Second, the RFP's specifications detailed the packing requirements, to include desired "minimum stowage factors" for shipping containers of 5.9 net pounds per gross cubic foot of the container unless the standards could not be met. In effect, the protester is speculating that Ace will not perform the contract efficiently and in good faith but will deliberately underpack standard containers in contravention of the specifications. The agency states that Ace has, for many years, performed similar contracts satisfactorily, and the contracting officer has no reason to believe the firm will not do so here. In this regard, whether or not a contractor actually performs under the contract in accordance with the solicitation's specifications is a matter of contract administration that is the responsibility of the contracting agency and is not for consideration by this Office. See William B. Hackett Assocs., Inc., B-232799, Jan. 18, 1989, 89-1 CPD Para. 46; 4 C.F.R. Sec. 21.3(m)(1) (1989). Likewise, to the extent Allstate questions Ace's integrity as a prospective contractor, we find this to be an unsupported challenge to the contracting officer's affirmative determination of Ace's responsibility not generally for our review. 4 C.F.R. Sec. 21.3(m)(5).

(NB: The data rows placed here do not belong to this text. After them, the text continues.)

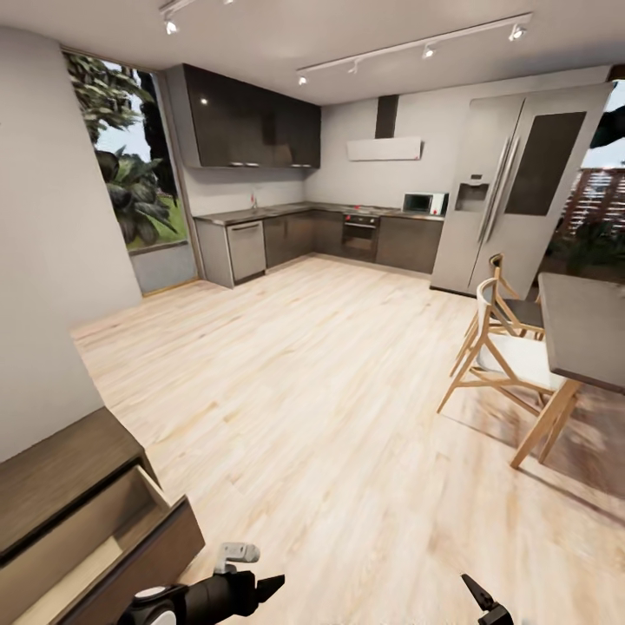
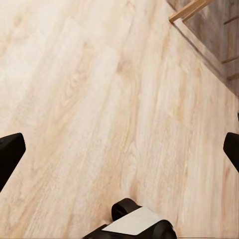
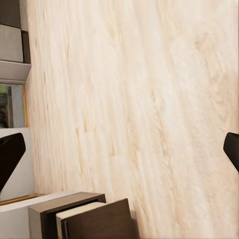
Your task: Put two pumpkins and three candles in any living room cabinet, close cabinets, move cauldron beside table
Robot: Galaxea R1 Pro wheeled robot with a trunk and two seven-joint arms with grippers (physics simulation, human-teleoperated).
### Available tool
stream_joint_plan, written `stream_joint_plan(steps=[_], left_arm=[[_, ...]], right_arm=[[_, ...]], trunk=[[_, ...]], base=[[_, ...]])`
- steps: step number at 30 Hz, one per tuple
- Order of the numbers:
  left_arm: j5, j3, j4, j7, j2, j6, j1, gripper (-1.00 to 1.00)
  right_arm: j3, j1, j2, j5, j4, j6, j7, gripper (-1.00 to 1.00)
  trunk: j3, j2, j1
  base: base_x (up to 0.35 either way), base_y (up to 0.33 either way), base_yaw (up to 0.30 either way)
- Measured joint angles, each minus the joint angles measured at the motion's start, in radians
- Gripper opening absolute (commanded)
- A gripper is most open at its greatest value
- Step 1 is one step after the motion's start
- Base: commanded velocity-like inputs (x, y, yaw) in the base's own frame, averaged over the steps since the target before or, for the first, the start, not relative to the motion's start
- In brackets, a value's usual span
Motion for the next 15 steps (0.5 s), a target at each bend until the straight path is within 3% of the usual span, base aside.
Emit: stream_joint_plan(steps=[15], left_arm=[[-0.001,0.0,0.008,0.0,-0.001,0.0,0.0,1.0]], right_arm=[[0.0,0.0,0.0,0.0,0.0,-0.001,0.001,1.0]], trunk=[[-0.012,0.0,0.0]], base=[[0.0,0.0,-0.247]])
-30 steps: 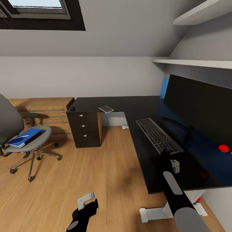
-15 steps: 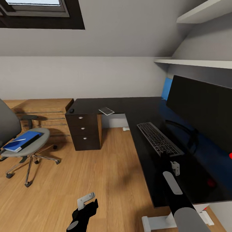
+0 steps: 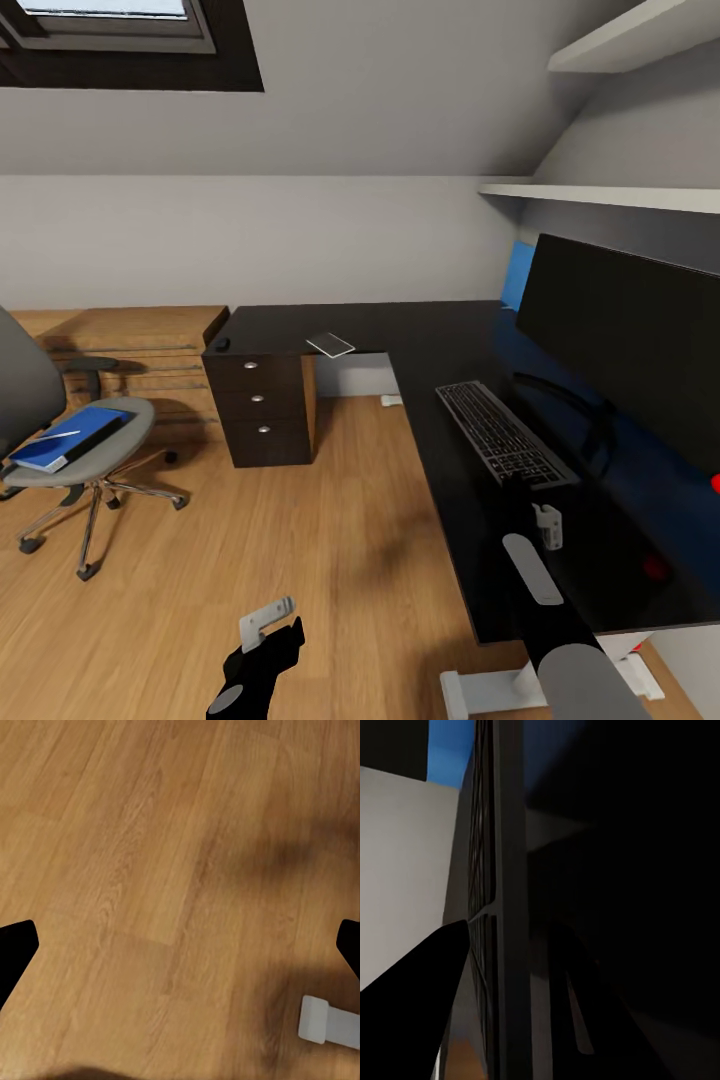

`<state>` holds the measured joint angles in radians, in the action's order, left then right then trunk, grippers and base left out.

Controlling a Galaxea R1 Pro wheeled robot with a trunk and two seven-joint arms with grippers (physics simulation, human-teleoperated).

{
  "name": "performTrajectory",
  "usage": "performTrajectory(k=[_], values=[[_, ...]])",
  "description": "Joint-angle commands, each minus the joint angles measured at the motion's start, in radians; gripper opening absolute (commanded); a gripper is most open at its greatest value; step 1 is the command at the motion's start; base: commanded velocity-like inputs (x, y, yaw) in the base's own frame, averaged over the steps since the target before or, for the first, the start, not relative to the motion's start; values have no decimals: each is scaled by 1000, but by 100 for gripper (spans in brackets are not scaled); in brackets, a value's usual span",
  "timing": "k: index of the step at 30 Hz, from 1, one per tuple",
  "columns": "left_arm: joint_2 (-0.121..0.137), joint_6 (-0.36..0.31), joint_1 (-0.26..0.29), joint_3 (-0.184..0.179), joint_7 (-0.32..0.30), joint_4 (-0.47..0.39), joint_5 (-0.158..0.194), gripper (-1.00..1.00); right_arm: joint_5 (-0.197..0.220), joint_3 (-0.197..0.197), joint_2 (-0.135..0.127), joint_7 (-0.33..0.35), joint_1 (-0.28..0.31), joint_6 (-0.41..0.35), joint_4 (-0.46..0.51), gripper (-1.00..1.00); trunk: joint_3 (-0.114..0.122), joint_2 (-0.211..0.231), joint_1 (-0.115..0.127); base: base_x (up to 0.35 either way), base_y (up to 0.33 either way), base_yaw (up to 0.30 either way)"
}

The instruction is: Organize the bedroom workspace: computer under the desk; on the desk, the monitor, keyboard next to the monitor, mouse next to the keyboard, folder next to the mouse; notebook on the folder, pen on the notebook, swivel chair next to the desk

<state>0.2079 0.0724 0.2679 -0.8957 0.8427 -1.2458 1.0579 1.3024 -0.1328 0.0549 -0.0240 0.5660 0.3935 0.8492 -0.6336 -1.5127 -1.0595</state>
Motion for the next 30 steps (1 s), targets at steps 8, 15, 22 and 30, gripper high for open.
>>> performTrajectory(k=[8,15,22,30], values=[[2,7,1,-3,5,-2,8,100,57,-4,15,-53,0,25,-1,-100,-1,0,0,0,0,0],[3,7,1,-3,5,-3,8,100,63,-5,16,-54,0,45,-2,-100,-1,0,0,0,0,0],[4,7,1,-3,6,-4,8,100,66,-4,16,-56,0,93,-2,-100,-1,0,0,0,0,0],[2,7,1,-3,4,-4,8,100,65,-3,16,-56,0,93,-2,-100,-1,0,0,72,0,0]])
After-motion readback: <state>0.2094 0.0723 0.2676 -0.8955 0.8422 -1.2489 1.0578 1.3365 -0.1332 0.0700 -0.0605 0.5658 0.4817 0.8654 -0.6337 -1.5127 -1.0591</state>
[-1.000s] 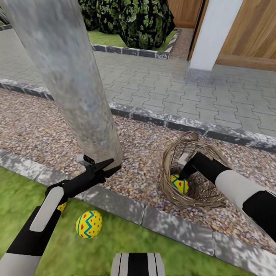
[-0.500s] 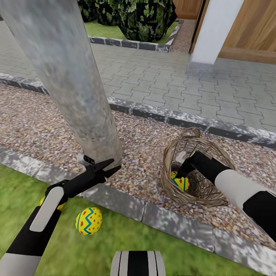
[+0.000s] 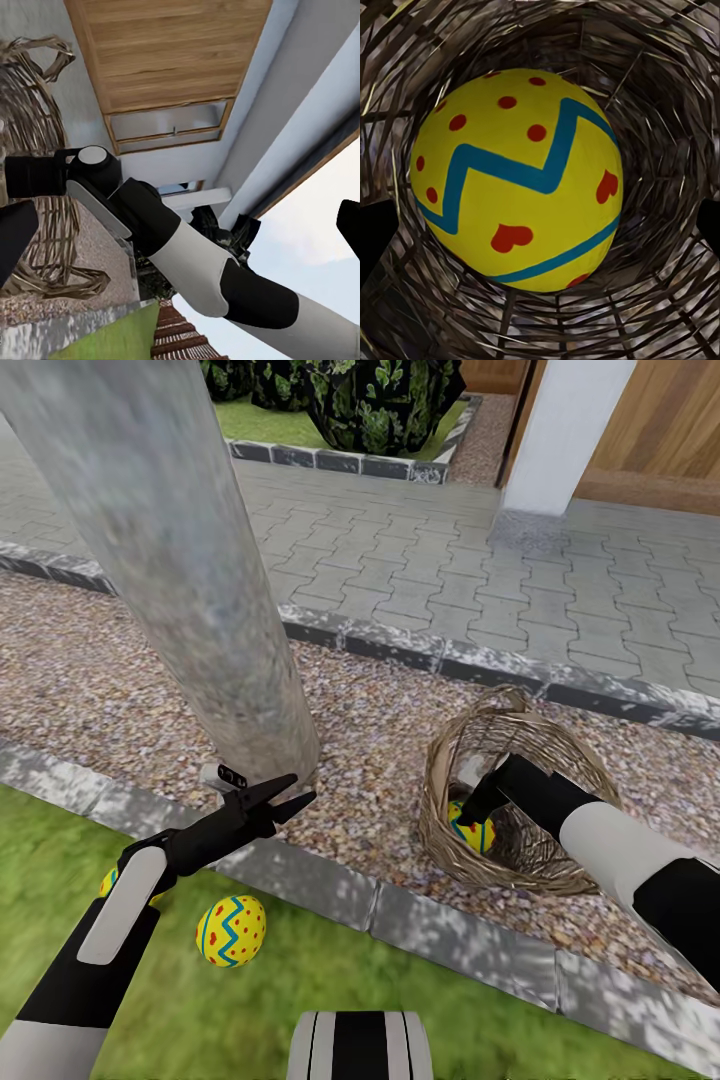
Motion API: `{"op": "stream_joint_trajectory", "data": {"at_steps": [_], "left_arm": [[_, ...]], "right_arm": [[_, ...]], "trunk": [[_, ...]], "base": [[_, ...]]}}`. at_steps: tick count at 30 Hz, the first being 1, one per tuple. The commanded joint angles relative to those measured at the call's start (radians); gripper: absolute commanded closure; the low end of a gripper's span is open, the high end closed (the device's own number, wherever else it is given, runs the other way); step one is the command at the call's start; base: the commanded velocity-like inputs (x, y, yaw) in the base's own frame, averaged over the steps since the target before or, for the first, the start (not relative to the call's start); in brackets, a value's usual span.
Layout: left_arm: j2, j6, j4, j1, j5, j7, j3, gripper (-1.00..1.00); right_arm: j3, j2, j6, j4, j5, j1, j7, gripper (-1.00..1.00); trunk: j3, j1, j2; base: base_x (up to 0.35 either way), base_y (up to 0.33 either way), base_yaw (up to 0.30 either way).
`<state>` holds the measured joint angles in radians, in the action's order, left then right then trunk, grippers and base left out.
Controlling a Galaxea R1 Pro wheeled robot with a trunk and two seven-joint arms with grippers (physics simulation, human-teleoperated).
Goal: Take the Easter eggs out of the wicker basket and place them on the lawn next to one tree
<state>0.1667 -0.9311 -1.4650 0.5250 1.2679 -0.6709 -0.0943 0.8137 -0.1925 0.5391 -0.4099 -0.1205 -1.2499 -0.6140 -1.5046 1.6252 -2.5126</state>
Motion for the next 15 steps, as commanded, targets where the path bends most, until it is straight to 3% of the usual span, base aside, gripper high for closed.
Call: {"op": "stream_joint_trajectory", "data": {"at_steps": [1, 7, 15], "left_arm": [[0.001, -0.005, 0.001, 0.001, 0.004, -0.001, -0.001, -1.00], [0.002, -0.004, 0.001, 0.001, 0.040, 0.000, -0.001, -1.00], [0.002, -0.005, 0.000, 0.001, 0.044, -0.001, -0.002, -1.00]], "right_arm": [[0.001, -0.001, 0.002, -0.003, -0.010, 0.000, -0.007, -1.00], [0.001, -0.002, 0.002, -0.003, -0.008, 0.000, -0.006, -1.00], [0.000, -0.002, 0.002, -0.004, -0.008, 0.000, -0.006, -1.00]], "trunk": [[-0.001, 0.000, 0.000], [-0.012, 0.001, -0.001], [-0.032, 0.003, -0.002]], "base": [[0.000, 0.000, 0.000], [0.000, 0.000, 0.000], [0.000, 0.000, 0.000]]}}
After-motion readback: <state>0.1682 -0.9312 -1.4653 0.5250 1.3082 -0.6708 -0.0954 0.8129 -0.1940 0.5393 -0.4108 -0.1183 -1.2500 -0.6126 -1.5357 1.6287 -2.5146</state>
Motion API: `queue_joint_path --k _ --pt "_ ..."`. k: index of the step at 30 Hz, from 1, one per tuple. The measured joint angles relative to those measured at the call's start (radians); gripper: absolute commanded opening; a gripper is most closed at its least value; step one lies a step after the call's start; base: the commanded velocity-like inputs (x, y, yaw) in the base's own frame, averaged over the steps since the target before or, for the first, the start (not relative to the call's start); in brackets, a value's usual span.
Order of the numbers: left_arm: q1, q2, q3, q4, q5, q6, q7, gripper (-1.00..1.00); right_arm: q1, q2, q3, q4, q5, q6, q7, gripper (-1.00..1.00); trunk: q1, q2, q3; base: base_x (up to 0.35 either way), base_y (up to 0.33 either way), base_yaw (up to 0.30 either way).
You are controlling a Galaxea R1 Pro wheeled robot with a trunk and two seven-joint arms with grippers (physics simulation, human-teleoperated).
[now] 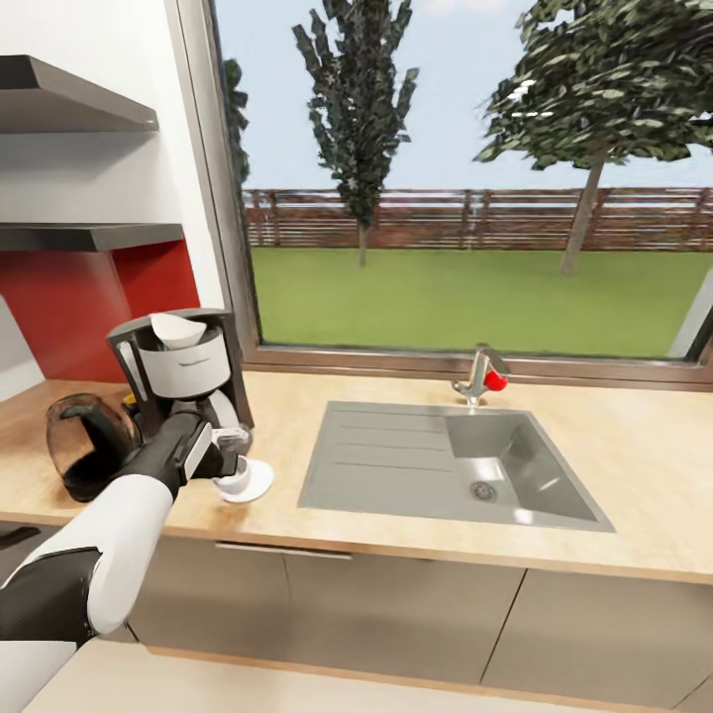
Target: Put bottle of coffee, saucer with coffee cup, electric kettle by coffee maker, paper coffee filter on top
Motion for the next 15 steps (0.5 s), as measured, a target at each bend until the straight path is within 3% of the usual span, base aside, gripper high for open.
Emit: queue_joint_path --k 4,15 --pt "0.000 0.000 0.000 0.000 0.001 0.000 0.000 -1.00 0.000 0.000 0.000 0.000 0.000 0.000 0.000 1.00 0.000 0.000 0.000 0.178 -0.106 0.000" --pt "0.000 0.001 0.000 0.000 0.000 0.000 0.000 -1.00 0.000 0.000 0.000 0.000 0.000 0.000 0.000 1.00 0.000 0.000 0.000 0.015 -0.008 0.000"
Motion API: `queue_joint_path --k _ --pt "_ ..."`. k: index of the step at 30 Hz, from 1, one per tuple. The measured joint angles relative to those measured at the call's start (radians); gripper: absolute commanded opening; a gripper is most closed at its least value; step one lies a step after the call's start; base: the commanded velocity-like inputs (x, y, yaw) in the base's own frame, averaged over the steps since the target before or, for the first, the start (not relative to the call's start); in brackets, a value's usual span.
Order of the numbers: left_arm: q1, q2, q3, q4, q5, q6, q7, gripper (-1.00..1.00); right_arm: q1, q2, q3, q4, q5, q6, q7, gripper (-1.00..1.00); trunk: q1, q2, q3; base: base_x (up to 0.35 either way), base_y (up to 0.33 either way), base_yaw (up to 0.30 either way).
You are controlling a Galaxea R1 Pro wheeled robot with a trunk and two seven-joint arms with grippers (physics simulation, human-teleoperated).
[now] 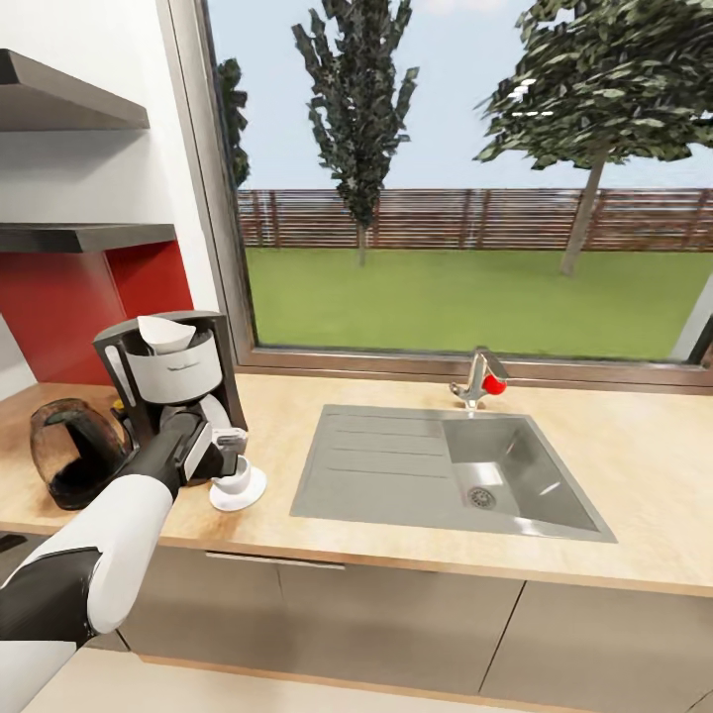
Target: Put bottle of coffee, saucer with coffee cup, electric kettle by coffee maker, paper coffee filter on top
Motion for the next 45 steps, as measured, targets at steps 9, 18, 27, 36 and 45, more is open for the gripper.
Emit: queue_joint_path --k 9,18,27,36,45 --pt "0.000 -0.001 0.000 0.000 0.000 -0.001 0.000 -1.00 0.000 0.000 0.000 0.000 0.000 0.000 0.000 1.00 0.000 0.000 0.000 0.111 0.000 0.000" --pt "0.002 -0.001 0.000 0.000 0.003 -0.007 0.002 -1.00 0.000 0.000 0.000 0.001 0.000 0.000 0.000 1.00 0.000 0.000 0.000 0.004 0.000 0.000" --pt "0.022 -0.001 -0.002 0.000 0.000 -0.012 0.004 -1.00 0.000 0.000 0.000 0.002 0.000 0.000 0.000 1.00 0.000 0.000 0.000 0.000 0.000 0.000" --pt "0.057 0.000 -0.002 -0.013 0.001 -0.017 0.005 -1.00 0.000 0.000 0.000 0.003 0.000 0.000 0.000 1.00 0.000 0.000 0.000 0.000 0.000 0.000" --pt "0.058 0.001 -0.001 -0.015 0.000 -0.034 0.005 -1.00 0.000 0.000 0.000 0.003 0.000 0.000 0.000 1.00 0.000 0.000 0.000 0.008 0.000 0.000"
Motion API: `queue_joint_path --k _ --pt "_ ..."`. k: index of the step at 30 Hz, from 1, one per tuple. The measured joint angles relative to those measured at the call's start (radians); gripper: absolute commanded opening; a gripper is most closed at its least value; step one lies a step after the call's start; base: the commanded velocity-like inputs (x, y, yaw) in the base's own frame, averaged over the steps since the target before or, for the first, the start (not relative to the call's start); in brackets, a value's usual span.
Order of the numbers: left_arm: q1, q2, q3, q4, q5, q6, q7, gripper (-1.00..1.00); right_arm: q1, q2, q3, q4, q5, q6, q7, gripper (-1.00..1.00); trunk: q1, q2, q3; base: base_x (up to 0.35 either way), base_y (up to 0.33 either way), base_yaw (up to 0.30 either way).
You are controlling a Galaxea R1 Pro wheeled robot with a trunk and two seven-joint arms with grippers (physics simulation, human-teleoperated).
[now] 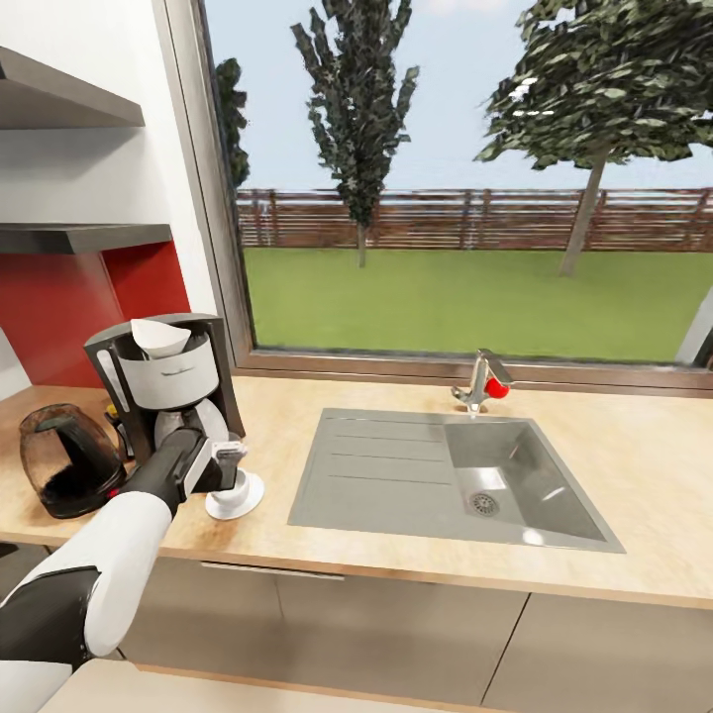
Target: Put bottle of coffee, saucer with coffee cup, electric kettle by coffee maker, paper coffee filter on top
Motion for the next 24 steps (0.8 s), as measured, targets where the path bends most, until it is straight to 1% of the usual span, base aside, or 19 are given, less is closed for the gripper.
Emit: queue_joint_path --k 7,24 --pt "0.000 0.001 0.000 0.000 0.001 -0.006 0.000 -1.00 0.000 0.000 0.000 0.000 0.000 0.000 0.000 1.00 0.000 0.000 0.000 0.113 0.000 0.000" --pt "0.015 -0.001 -0.002 0.001 0.001 -0.006 0.000 -1.00 0.000 0.000 0.000 0.000 0.000 0.000 0.000 1.00 0.000 0.000 0.000 0.006 0.000 0.000"
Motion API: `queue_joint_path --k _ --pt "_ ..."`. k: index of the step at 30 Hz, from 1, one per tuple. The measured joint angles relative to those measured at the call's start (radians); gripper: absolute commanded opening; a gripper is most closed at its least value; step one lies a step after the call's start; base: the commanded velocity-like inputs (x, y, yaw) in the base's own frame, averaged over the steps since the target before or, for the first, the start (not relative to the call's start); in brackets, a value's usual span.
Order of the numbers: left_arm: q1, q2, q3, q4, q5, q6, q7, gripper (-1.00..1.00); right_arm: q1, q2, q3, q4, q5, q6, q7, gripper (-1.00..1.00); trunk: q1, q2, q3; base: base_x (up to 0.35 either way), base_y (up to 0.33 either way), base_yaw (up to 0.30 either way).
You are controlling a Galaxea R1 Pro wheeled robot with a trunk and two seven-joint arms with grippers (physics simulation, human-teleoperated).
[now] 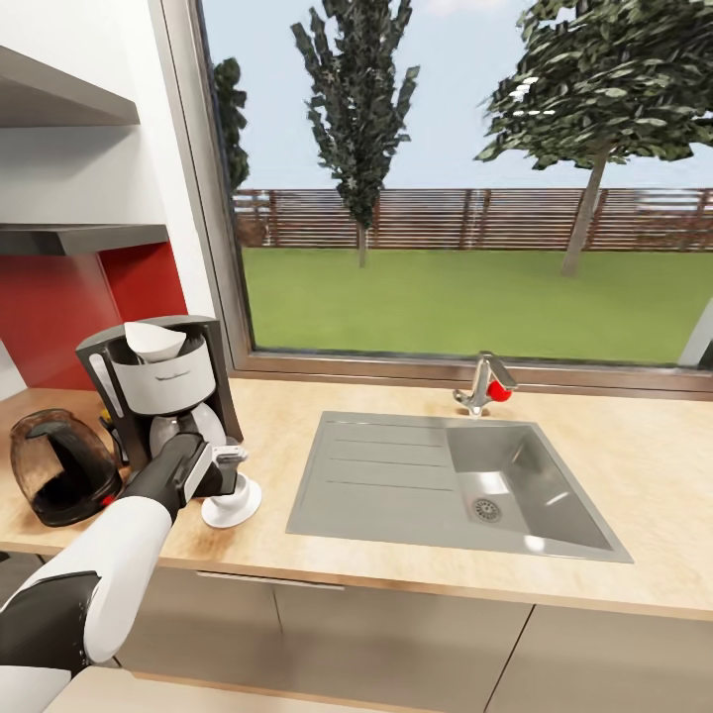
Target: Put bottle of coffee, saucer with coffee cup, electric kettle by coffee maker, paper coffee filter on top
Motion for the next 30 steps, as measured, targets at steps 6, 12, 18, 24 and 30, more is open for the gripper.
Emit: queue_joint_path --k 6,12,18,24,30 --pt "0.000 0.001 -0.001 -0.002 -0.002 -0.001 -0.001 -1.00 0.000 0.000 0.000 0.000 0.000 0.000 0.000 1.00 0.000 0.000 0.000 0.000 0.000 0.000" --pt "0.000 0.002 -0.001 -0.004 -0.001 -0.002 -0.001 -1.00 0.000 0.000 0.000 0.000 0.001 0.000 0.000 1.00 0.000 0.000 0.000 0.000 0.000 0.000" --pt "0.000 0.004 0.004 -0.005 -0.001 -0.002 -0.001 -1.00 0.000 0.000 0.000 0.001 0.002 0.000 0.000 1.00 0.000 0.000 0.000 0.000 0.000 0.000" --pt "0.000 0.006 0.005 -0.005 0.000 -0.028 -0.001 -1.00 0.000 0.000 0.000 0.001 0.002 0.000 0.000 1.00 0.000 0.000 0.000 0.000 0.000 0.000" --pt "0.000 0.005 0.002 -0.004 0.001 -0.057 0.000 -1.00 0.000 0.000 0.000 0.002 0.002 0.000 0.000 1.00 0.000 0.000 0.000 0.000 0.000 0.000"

In short, we do not find that the protester has adequately demonstrated that acceptance of Ace's offer would not result in the lowest cost to the government and, therefore, deny Allstate's protest of material unbalancing. Moreover, Allstate also has not established that it was prejudiced by Ace's allegedly improper pricing method or by any alleged violation of the RFP's Integrity of Unit Prices clause. See Northwest Cleaning Serv., B-234780, May 31, 1989, 89-1 CPD Para. 523.

The protest is denied.

/1/ Oversize containers, as opposed to overflow containers, were also to be used for oversize articles (e.g., couches and rugs) which are too long for the standard containers. The protester does not allege, and we do not find, that these oversize containers, as well as certain other shipments, are similarly subject to possible manipulation.

/2/ In support of its contention that Ace's offer is materially unbalanced, Allstate relies upon our decision in Ocean Habitability, Inc., B-227304, Sept. 17, 1987, 87-2 CPD 265, in which we upheld a contracting agency's rejection of an offer that contained extreme skewing of offered unit prices. There, we found that the inherent uncertainty of the Navy's actual needs, along with the offer's extreme skewed pricing, rendered the offer materially unbalanced. Here, however, the solicitation's quantity estimates have been verified by the agency as an accurate reflection of its present needs, based upon historical information for this procurement over the past few years. /3/ The protester also alleges that Ace's price of $28 per hundredweight for item 0001 (basic outbound services) is excessive since the next low offeror's price was $20. Since we find the RFP's estimates accurate, this allegation must fail if we find, as we do, that there is no reasonable doubt that contract award to Ace, at its proposed prices, will result in the lowest overall cost to the government. In any event, we have no basis to find that the $28 price was unreasonably high.